There has been some understandable anxiety regarding the unusual bear attacks that killed two campers in Arkansas recently. Since we birders spend time in these forests, it is helpful to put this in perspective. I am forwarding our own seasoned wildlife biologist Jerry Davis's recent email on this topic. ------------------Bear Fatalities In Arkansas
I want to put the 2 bear fatalities in Arkansas in perspective. In North America there have been 180 Bear caused Human fatalities since 1784, 66 by black bear and 82 by Brown bears.
Each year there are 50 people that die from dog attacks in the US, and in 2023 there were 96 fatalities. In a 10-year period between 2011 and 2021 there were 468 people were killed by dogs.

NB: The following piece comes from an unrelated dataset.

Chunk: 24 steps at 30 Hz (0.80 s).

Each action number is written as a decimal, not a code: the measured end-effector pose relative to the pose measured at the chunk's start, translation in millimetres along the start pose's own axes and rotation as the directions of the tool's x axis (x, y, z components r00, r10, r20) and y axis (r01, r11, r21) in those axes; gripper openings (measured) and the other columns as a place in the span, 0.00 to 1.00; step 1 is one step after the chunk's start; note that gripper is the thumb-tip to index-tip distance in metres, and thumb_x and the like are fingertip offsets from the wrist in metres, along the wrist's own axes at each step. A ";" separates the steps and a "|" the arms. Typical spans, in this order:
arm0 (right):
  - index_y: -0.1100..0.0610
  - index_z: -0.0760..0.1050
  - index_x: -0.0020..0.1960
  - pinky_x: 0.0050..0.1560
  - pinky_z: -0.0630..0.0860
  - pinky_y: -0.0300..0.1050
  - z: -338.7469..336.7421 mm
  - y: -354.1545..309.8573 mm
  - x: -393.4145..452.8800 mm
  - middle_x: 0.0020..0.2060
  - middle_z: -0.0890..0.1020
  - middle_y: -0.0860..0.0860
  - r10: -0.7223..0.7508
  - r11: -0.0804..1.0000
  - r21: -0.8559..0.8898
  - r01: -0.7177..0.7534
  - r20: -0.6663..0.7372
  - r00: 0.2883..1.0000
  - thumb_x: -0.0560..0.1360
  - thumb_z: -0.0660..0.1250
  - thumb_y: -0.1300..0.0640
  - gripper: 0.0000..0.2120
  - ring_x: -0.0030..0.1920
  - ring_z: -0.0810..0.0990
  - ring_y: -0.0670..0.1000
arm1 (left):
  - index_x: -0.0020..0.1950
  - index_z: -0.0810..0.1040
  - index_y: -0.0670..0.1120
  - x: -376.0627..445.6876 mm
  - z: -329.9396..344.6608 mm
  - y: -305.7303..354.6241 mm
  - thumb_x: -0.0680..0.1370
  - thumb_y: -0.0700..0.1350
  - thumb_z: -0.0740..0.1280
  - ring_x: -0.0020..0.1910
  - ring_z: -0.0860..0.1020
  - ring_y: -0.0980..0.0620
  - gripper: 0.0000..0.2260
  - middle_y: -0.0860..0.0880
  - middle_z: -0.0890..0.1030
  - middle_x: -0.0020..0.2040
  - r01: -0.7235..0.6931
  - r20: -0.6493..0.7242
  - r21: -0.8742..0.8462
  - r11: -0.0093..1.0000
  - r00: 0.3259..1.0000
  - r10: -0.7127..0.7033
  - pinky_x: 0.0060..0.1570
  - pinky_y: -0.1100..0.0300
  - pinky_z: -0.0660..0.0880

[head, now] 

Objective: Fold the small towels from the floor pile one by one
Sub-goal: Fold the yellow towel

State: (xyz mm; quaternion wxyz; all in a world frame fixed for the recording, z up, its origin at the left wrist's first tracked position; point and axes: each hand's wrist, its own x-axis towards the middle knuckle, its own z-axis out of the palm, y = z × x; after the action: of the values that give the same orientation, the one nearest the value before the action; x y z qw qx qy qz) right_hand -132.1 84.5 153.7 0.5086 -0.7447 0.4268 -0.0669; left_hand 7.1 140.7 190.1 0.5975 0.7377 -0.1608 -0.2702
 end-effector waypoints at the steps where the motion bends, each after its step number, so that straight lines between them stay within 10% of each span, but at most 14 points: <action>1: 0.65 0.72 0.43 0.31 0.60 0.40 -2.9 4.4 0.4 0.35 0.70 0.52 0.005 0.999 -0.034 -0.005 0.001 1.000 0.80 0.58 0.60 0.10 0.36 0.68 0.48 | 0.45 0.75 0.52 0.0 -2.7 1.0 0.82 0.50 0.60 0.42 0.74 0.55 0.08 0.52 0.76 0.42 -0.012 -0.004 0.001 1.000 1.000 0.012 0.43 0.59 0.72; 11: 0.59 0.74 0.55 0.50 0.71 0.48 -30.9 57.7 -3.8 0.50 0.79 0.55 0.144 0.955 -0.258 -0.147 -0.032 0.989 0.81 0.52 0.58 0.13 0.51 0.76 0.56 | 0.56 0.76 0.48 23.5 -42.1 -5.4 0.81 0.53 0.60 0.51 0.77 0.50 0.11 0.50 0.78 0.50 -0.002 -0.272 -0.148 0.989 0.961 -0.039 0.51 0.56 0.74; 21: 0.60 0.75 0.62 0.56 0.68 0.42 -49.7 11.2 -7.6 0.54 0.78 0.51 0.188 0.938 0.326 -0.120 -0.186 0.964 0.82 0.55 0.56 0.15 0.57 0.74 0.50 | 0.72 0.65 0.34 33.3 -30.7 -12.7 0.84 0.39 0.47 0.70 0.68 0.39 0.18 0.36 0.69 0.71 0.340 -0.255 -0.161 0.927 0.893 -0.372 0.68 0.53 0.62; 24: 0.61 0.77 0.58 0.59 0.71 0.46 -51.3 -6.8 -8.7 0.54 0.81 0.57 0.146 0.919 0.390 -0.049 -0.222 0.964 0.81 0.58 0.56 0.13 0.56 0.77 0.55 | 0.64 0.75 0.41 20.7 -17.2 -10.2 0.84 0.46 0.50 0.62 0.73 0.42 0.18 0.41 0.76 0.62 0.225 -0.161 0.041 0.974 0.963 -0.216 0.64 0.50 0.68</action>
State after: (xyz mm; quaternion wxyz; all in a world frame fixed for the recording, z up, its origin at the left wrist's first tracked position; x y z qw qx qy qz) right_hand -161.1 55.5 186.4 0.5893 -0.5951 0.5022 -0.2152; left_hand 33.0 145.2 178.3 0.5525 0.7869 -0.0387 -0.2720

There is hysteria on the social media wanting to know why we have bears in Arkansas at all. At one time bears were eliminated so why were they reintroduced? Bears being in Arkansas is as valid as people being here and they were here first. Arkansas used to be called the Bear State before they were eliminated. Bears were killed for the oil and even hunted in the dens in winter to kill the adults and cubs. Settlers could get $30 per gallon for bear grease and that was when a dollar was worth something and for some, the only cash crop. Bear grease, which did not get rancid like hog lard, was even used in restaurants as far away as New York. Places were named in Arkansas like Oil Trough and Bear. In my paper “Cooking With Bear Grease” Jerry Wayne Davis December 23, 2019, I explain the phrase I coined in 1972 - "Cooking With Bear Grease". Bear grease was the best and the Cadillac of cooking oil for our ancestors. The grease did not go bad and or get rancid like pork grease and the Arkansas bears were hunted to extirpation.
Bears belong here and are going to stay here and people need to adapt to living with bears which are not as great a threat as being killed by dogs.